Exercise goal:
All records that follow are to be restated exactly.
--- --- ---
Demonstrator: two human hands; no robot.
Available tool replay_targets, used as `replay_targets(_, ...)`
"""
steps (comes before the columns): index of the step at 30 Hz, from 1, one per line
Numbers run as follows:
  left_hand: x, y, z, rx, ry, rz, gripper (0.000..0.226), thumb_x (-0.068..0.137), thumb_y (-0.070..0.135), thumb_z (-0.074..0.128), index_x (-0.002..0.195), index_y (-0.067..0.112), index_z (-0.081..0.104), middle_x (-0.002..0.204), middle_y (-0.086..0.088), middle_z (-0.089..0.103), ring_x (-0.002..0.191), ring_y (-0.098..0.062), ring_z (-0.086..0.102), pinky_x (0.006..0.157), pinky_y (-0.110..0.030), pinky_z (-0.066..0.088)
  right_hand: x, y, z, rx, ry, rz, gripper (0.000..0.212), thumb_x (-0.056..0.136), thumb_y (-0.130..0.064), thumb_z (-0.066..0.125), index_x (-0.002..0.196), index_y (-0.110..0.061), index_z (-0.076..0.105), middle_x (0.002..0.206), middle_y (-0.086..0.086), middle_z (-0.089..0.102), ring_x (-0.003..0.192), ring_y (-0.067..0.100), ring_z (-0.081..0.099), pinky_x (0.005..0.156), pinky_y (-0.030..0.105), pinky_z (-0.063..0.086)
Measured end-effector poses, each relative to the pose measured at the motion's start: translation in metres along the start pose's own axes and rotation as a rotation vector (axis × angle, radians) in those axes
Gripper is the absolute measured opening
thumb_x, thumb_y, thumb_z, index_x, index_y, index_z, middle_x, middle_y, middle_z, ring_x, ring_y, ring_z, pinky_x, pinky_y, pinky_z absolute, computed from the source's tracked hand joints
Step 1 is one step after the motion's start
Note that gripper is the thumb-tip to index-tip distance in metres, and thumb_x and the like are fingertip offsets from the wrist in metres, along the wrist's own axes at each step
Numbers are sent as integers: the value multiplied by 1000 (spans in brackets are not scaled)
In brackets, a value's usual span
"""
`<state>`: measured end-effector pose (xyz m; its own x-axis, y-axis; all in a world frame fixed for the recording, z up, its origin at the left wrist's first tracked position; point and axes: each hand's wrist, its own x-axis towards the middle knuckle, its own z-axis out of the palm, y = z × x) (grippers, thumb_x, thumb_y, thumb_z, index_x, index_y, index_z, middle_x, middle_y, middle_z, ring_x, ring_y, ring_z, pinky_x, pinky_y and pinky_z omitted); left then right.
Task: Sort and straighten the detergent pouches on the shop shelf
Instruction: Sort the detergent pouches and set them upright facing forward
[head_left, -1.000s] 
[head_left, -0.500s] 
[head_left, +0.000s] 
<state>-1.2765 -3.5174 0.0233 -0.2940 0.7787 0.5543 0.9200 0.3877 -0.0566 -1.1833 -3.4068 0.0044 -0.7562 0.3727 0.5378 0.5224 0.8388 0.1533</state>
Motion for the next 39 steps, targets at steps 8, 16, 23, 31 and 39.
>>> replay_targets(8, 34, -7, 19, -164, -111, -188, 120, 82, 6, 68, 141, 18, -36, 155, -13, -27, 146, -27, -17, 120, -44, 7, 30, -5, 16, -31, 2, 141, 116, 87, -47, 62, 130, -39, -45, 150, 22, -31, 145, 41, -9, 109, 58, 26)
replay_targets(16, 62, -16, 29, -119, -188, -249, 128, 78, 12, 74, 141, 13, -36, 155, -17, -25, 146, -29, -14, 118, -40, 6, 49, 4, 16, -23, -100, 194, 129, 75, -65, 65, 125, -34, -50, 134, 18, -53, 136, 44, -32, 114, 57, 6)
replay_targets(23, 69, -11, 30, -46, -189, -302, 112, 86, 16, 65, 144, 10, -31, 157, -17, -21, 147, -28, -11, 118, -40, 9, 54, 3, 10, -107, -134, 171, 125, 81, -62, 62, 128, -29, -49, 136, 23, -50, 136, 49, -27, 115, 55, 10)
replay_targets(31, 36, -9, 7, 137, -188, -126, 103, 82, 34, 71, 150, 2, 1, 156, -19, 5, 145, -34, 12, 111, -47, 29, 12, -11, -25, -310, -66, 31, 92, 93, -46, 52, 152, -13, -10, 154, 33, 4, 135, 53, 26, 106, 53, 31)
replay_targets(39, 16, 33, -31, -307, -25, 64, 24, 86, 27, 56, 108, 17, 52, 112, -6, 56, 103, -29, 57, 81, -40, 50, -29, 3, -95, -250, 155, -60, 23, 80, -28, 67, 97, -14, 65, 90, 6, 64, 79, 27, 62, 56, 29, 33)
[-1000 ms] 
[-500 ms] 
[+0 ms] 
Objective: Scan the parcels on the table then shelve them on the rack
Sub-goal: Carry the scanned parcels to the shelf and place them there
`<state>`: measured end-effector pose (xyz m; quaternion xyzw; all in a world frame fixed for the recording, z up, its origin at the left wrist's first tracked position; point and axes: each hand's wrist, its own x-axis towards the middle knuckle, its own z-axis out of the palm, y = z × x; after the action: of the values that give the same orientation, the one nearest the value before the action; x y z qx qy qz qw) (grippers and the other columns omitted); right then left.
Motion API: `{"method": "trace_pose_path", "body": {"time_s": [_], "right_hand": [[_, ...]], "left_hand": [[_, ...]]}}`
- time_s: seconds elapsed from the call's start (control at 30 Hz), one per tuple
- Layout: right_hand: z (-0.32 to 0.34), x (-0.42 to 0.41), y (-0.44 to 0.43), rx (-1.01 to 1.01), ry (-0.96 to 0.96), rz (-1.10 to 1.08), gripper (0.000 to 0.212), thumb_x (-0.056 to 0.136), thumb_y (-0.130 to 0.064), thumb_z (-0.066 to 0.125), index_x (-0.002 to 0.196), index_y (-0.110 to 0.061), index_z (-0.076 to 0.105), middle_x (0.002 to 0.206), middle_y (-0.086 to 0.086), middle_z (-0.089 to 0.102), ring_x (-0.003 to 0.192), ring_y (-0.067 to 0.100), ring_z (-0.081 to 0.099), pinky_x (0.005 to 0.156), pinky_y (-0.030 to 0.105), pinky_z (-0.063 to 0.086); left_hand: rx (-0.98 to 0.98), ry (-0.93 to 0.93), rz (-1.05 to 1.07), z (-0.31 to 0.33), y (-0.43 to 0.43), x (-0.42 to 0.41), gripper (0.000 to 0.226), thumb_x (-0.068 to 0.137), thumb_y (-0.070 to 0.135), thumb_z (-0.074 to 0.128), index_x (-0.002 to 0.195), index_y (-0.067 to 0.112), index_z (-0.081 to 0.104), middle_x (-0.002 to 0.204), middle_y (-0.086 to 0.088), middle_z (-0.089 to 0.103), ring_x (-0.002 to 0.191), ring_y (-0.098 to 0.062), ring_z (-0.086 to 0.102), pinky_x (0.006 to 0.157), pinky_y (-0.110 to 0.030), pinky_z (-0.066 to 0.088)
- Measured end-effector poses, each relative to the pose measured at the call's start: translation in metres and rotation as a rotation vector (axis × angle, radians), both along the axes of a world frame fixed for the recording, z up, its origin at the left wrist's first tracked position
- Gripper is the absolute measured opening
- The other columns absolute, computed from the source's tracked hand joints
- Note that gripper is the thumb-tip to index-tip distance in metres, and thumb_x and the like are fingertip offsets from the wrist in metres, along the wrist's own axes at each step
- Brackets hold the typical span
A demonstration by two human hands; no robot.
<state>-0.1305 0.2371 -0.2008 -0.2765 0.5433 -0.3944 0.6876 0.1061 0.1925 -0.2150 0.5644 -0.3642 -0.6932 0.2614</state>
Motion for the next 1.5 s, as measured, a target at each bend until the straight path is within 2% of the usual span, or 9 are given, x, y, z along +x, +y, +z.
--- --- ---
Response to this exercise:
Demonstrator: two human hands; no robot.
Available tool replay_targets, used as `replay_targets(_, ...)`
"""
steps (comes before the columns): index of the step at 30 Hz, from 1, one per line
Numbers run as follows:
  left_hand: x, y, z, rx, ry, rz, gripper (0.000..0.226), thumb_x (-0.068..0.137), thumb_y (-0.070..0.135), thumb_z (-0.074..0.128), index_x (-0.002..0.195), index_y (-0.067..0.112), index_z (-0.081..0.104), middle_x (-0.002..0.204), middle_y (-0.086..0.088), middle_z (-0.089..0.103), ring_x (-0.002..0.191), ring_y (-0.098..0.062), ring_z (-0.086..0.102), pinky_x (0.006..0.157), pinky_y (-0.110..0.030), pinky_z (-0.066..0.088)
  right_hand: x, y, z, rx, ry, rz, gripper (0.000..0.212), thumb_x (-0.056..0.136), thumb_y (-0.130..0.064), thumb_z (-0.066..0.125), index_x (-0.002..0.196), index_y (-0.110..0.061), index_z (-0.076..0.105), middle_x (0.002..0.206), middle_y (-0.086..0.086), middle_z (-0.089..0.102), ring_x (-0.003..0.192), ring_y (-0.067..0.100), ring_z (-0.081..0.099), pinky_x (0.005..0.156), pinky_y (-0.030..0.105), pinky_z (-0.063..0.086)
Measured end-effector poses, each relative to the pose measured at the motion's start: translation in metres along the start pose's own axes and rotation as a rotation vector (axis × angle, radians) in those axes
Gripper is the absolute measured opening
thumb_x, thumb_y, thumb_z, index_x, index_y, index_z, middle_x, middle_y, middle_z, ring_x, ring_y, ring_z, pinky_x, pinky_y, pinky_z absolute, computed from the source's tracked hand joints
Step 1 is one step after the motion's start
Note that gripper is the thumb-tip to index-tip distance in metres, and thumb_x and the like are fingertip offsets from the wrist in metres, along the wrist's own axes at each step
Numbers are sent as integers: the value multiplied by 1000 (spans in brackets are not scaled)
In brackets, a value's usual span
"""
`<state>`: measured end-effector pose (xyz m; its own x-axis, y-axis; all in a world frame fixed for the recording, z up, its origin at the left wrist's first tracked position; point and axes: each hand's wrist, its own x-axis towards the middle knuckle, its own z-axis out of the palm, y = z × x) (grippers, thumb_x, thumb_y, thumb_z, index_x, index_y, index_z, middle_x, middle_y, middle_z, ring_x, ring_y, ring_z, pinky_x, pinky_y and pinky_z omitted); left then right.
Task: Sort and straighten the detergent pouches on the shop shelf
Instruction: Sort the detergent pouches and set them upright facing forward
[head_left, -1.000s] 
[head_left, -0.500s] 
[head_left, +0.000s] 
<state>-1.2765 -3.5174 0.0233 -0.2940 0.7787 0.5543 0.9200 0.3877 -0.0566 -1.1833 -3.4068 0.0044 -0.7562 0.3727 0.5378 0.5224 0.8388 0.1533</state>
Motion for the next 39 steps, targets at steps 8, 16, 23, 31 and 39.
>>> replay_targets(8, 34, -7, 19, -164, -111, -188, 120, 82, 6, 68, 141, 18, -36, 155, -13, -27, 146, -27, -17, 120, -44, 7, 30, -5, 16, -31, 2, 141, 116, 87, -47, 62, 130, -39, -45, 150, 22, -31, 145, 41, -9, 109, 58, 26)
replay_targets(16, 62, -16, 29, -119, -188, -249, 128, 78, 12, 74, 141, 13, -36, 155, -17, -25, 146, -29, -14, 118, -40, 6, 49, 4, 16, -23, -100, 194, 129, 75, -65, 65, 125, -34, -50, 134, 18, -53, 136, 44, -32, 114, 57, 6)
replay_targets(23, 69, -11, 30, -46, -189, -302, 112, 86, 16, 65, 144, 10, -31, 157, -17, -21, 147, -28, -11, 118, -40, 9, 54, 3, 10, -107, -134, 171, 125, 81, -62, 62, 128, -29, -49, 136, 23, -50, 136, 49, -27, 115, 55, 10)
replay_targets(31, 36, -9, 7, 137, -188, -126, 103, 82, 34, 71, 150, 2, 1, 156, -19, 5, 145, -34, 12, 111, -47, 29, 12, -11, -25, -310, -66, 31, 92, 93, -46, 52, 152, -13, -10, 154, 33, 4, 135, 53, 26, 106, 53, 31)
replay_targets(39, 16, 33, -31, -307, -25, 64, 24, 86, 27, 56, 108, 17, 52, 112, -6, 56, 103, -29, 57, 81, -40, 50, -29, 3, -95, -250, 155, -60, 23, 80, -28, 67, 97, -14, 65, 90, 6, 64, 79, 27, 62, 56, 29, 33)
[-1000 ms] 
[-500 ms] 
[+0 ms] 
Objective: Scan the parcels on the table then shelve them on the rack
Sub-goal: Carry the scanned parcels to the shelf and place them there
`<state>`: measured end-effector pose (xyz m; quaternion xyzw; all in a world frame fixed for the recording, z up, its origin at the left wrist's first tracked position; point and axes: each hand's wrist, its own x-axis towards the middle knuckle, its own z-axis out of the palm, y = z × x; after the action: of the values that give the same orientation, the one nearest the value before the action; x y z qx qy qz qw) (grippers and the other columns omitted); right then left.
Motion API: `{"method": "trace_pose_path", "body": {"time_s": [_], "right_hand": [[_, ...]], "left_hand": [[_, ...]]}}`
- time_s: seconds elapsed from the call's start (control at 30 Hz), one per tuple
- Layout: right_hand: z (-0.32 to 0.34), x (-0.42 to 0.41), y (-0.44 to 0.43), rx (-1.01 to 1.01), ry (-0.96 to 0.96), rz (-1.10 to 1.08), gripper (0.000 to 0.212), thumb_x (-0.056 to 0.136), thumb_y (-0.130 to 0.064), thumb_z (-0.066 to 0.125), index_x (-0.002 to 0.196), index_y (-0.110 to 0.061), index_z (-0.076 to 0.105), middle_x (0.002 to 0.206), middle_y (-0.086 to 0.086), middle_z (-0.089 to 0.102), ring_x (-0.003 to 0.192), ring_y (-0.067 to 0.100), ring_z (-0.081 to 0.099), pinky_x (0.005 to 0.156), pinky_y (-0.030 to 0.105), pinky_z (-0.063 to 0.086); left_hand: rx (-0.98 to 0.98), ry (-0.93 to 0.93), rz (-1.05 to 1.07), z (-0.31 to 0.33), y (-0.43 to 0.43), x (-0.42 to 0.41), gripper (0.000 to 0.226), thumb_x (-0.068 to 0.137), thumb_y (-0.070 to 0.135), thumb_z (-0.074 to 0.128), index_x (-0.002 to 0.195), index_y (-0.067 to 0.112), index_z (-0.081 to 0.104), middle_x (-0.002 to 0.204), middle_y (-0.086 to 0.088), middle_z (-0.089 to 0.103), ring_x (-0.002 to 0.191), ring_y (-0.098 to 0.062), ring_z (-0.086 to 0.102), pinky_x (0.006 to 0.157), pinky_y (-0.110 to 0.030), pinky_z (-0.066 to 0.088)
- Measured end-effector poses, each relative to the pose measured at the call's start: translation in metres and rotation as a rotation vector (axis × angle, radians), both along the axes of a world frame fixed for the recording, z up, its origin at the left wrist's first tracked position
- Gripper is the absolute measured opening
- The other columns absolute, computed from the source's tracked hand joints
- Note that gripper is the thumb-tip to index-tip distance in metres, and thumb_x and the like are fingertip offsets from the wrist in metres, along the wrist's own axes at each step
- Brackets hold the typical span
A demonstration by two human hands; no robot.
<state>-0.1305 0.2371 -0.2008 -0.2765 0.5433 -0.3944 0.6876 0.1061 0.1925 -0.2150 0.5644 -0.3642 -0.6932 0.2614</state>
Motion for the next 1.5 s, as measured, a target at each bend until the straight path is within 2% of the usual span, or 9 are given, x, y, z along +x, +y, +z.

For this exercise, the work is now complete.